> _Work item_
Starting with the line that contains "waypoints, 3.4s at" and stopping after the line that contains "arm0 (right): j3", copy the entries below exactly. Include nothing else.

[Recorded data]
Segment Open
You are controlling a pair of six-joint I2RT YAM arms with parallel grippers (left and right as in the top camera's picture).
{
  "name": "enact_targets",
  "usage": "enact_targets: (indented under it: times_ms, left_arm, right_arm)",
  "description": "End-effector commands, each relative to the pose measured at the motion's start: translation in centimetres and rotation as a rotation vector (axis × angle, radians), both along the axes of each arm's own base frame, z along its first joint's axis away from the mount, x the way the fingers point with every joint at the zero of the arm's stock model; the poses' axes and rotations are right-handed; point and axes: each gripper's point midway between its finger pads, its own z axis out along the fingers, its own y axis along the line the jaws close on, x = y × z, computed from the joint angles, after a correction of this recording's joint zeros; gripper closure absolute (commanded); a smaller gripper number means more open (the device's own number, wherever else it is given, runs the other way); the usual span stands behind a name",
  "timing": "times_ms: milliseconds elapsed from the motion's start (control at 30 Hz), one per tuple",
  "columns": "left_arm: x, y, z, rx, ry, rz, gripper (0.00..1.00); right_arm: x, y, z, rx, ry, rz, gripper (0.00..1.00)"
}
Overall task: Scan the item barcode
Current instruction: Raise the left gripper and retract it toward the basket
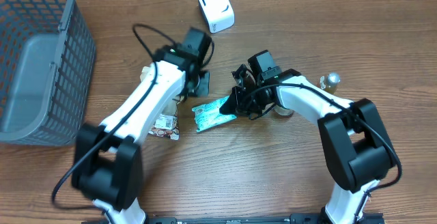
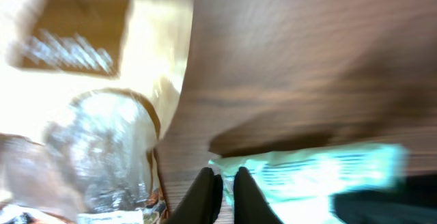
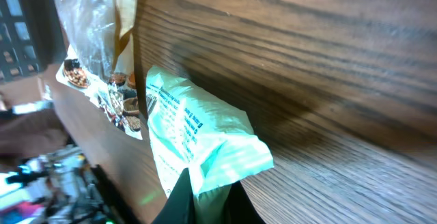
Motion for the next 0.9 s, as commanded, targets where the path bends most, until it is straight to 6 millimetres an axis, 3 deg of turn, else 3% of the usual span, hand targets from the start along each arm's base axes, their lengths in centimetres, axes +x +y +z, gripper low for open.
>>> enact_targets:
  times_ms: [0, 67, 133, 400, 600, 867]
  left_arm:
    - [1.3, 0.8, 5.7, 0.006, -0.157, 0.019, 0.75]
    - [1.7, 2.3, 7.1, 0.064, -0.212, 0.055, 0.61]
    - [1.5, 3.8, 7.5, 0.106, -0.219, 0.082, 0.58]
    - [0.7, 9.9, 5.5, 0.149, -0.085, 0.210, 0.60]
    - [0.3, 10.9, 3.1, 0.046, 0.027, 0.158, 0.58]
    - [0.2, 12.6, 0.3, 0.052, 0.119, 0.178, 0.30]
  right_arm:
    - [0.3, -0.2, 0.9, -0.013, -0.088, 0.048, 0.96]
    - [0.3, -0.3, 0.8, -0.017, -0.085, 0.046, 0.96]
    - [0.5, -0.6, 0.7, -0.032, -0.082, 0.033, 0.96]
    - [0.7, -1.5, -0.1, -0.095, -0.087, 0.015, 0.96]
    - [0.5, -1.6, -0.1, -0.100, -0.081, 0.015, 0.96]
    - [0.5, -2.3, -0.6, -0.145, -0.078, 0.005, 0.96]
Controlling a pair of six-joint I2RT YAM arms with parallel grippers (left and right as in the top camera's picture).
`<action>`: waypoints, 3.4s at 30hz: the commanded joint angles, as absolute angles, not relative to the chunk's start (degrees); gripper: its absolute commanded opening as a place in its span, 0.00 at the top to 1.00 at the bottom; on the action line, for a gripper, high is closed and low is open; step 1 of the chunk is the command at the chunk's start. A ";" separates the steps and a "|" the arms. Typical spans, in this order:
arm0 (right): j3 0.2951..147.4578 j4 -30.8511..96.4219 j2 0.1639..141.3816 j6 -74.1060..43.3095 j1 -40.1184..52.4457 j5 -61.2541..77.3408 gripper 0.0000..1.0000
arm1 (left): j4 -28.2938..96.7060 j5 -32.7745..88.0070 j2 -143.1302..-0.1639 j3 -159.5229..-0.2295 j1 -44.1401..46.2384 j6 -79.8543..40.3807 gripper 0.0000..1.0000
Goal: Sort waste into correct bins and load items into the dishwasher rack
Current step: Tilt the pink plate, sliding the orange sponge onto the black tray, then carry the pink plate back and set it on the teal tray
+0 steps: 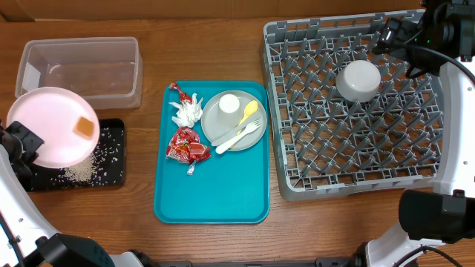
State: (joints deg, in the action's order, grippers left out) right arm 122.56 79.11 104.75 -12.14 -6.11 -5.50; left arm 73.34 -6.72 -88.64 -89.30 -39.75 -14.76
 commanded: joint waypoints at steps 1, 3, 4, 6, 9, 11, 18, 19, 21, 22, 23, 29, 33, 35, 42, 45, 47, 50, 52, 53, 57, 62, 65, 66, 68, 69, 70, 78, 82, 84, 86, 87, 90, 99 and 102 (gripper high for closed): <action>122.85 79.00 103.98 -12.01 -6.07 -5.96 0.00 | 72.93 -15.55 -88.51 -90.70 -39.94 -14.44 0.96; 122.85 79.00 103.98 -12.01 -6.07 -5.96 0.00 | 72.66 -19.07 -88.51 -90.70 -39.97 -14.41 0.96; 122.85 79.00 103.98 -12.01 -6.07 -5.96 0.00 | 72.51 -21.87 -88.51 -90.70 -39.97 -14.90 0.96; 122.85 79.00 103.98 -12.01 -6.07 -5.96 0.00 | 72.12 -26.81 -88.51 -90.70 -39.94 -16.08 0.96; 122.85 79.00 103.98 -12.01 -6.07 -5.96 0.00 | 70.87 -30.96 -88.51 -90.70 -39.94 -16.23 0.96; 122.85 79.00 103.98 -12.01 -6.07 -5.96 0.00 | 70.08 -32.01 -88.51 -90.70 -39.94 -16.23 0.96; 122.85 79.00 103.98 -12.01 -6.07 -5.96 0.00 | 67.07 -31.92 -88.88 -90.56 -39.92 -15.59 0.96; 122.85 79.00 103.98 -12.01 -6.07 -5.96 0.00 | 66.74 -31.97 -89.14 -90.54 -39.79 -15.53 0.96; 122.85 79.00 103.98 -12.01 -6.07 -5.96 0.00 | 66.19 -31.94 -89.76 -90.54 -39.64 -15.35 0.96; 122.85 79.00 103.98 -12.01 -6.07 -5.96 0.00 | 66.02 -31.92 -90.35 -90.54 -39.55 -15.38 0.96; 122.85 79.00 103.98 -12.01 -6.07 -5.96 0.00 | 65.95 -31.92 -90.80 -90.54 -39.44 -15.38 0.96; 122.85 79.00 103.98 -12.01 -6.07 -5.96 0.00 | 65.91 -32.03 -94.54 -90.54 -38.26 -13.67 0.96; 122.85 79.00 103.98 -12.01 -6.07 -5.98 0.00 | 64.75 -32.42 -95.35 -90.54 -37.39 -13.67 0.96; 122.85 79.00 103.98 -12.01 -6.07 -5.96 0.00 | 63.83 -35.53 -95.35 -90.54 -37.01 -13.67 0.96; 122.85 79.00 103.98 -12.01 -6.07 -5.96 0.00 | 62.52 -43.05 -95.35 -90.54 -36.34 -13.69 0.96; 122.85 79.00 103.98 -12.01 -6.07 -5.96 0.00 | 62.52 -44.88 -95.35 -90.54 -35.35 -13.67 0.96; 122.85 79.00 103.98 -12.01 -6.07 -5.96 0.00 | 62.50 -45.60 -95.35 -90.54 -34.37 -13.65 0.96; 122.85 79.00 103.98 -12.01 -6.07 -5.96 0.00 | 62.46 -45.32 -95.35 -90.54 -32.82 -13.69 0.96; 122.85 79.00 103.98 -12.01 -6.07 -5.96 0.00 | 62.02 -44.01 -95.35 -90.54 -31.90 -13.69 0.96; 122.85 79.00 103.98 -12.01 -6.07 -5.96 0.00 | 61.82 -42.76 -95.33 -90.61 -31.55 -13.69 0.96; 122.85 79.00 103.98 -12.01 -6.07 -5.96 0.00 | 62.15 -35.51 -95.13 -92.12 -30.72 -13.78 0.96; 122.85 79.00 103.98 -12.01 -6.07 -5.96 0.00 | 66.06 -30.46 -94.65 -98.24 -30.72 -17.39 0.96; 122.85 79.00 103.98 -12.01 -6.07 -5.96 0.00 | 70.94 -20.10 -94.30 -105.12 -30.72 -18.44 0.96; 122.85 79.00 103.98 -12.01 -6.07 -5.96 0.00 | 72.40 -15.64 -94.11 -107.37 -30.72 -18.41 0.96; 122.85 79.00 103.98 -12.01 -6.07 -5.98 0.00 | 75.02 -6.13 -93.69 -111.46 -30.72 -18.41 0.96; 122.85 79.00 103.98 -12.01 -6.07 -5.96 0.00 | 76.38 -1.43 -93.49 -113.23 -30.72 -18.37 0.96; 122.85 79.00 103.98 -12.01 -6.07 -5.96 0.00 | 77.84 2.92 -93.23 -114.78 -30.72 -18.24 0.96; 122.85 79.00 103.98 -12.01 -6.07 -5.96 0.00 | 90.48 32.77 -91.13 -117.25 -28.91 -11.46 0.96; 122.85 79.00 103.98 -12.01 -6.07 -5.96 0.00 | 96.57 28.77 -91.15 -116.62 -23.57 -7.66 0.96; 122.85 79.00 103.98 -12.01 -6.07 -5.96 0.00 | 96.82 26.33 -91.07 -115.52 -20.01 -7.03 0.96; 122.85 79.00 103.98 -12.01 -6.07 -5.96 0.00 | 96.82 25.96 -91.00 -114.30 -16.29 -7.05 0.96; 122.85 79.00 103.98 -12.01 -6.07 -5.96 0.00 | 96.82 25.91 -91.00 -113.60 -14.57 -7.03 0.96; 122.85 79.00 103.98 -12.01 -6.07 -5.96 0.00 | 96.82 22.76 -91.00 -110.91 -9.54 -7.03 0.96; 122.85 79.00 103.98 -12.01 -6.07 -5.96 0.00 | 96.40 19.55 -90.74 -96.12 -0.21 -7.66 0.96; 122.85 79.00 103.98 -12.01 -6.07 -5.96 0.00 | 94.78 19.46 -90.74 -89.60 1.54 -6.57 0.96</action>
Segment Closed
> _Solved exercise_
`<action>`: waypoints, 3.4s at 30hz: the commanded joint angles, as absolute angles, not relative to the chunk's start (degrees); gripper: its absolute commanded opening as a place in its span, 0.00 at the top to 1.00 at the bottom; on the action line, for a gripper, high is closed and low is open; step 1 of the chunk is the command at the chunk's start. A ";" separates the steps and a "|" the arms. Typical spans, in this order:
arm0 (right): j3 0.2951..147.4578 j4 -30.8511..96.4219 j2 0.1639..141.3816 j6 -74.1060..43.3095 j1 -40.1184..52.4457 j5 -61.2541..77.3408 gripper 0.0000..1.0000

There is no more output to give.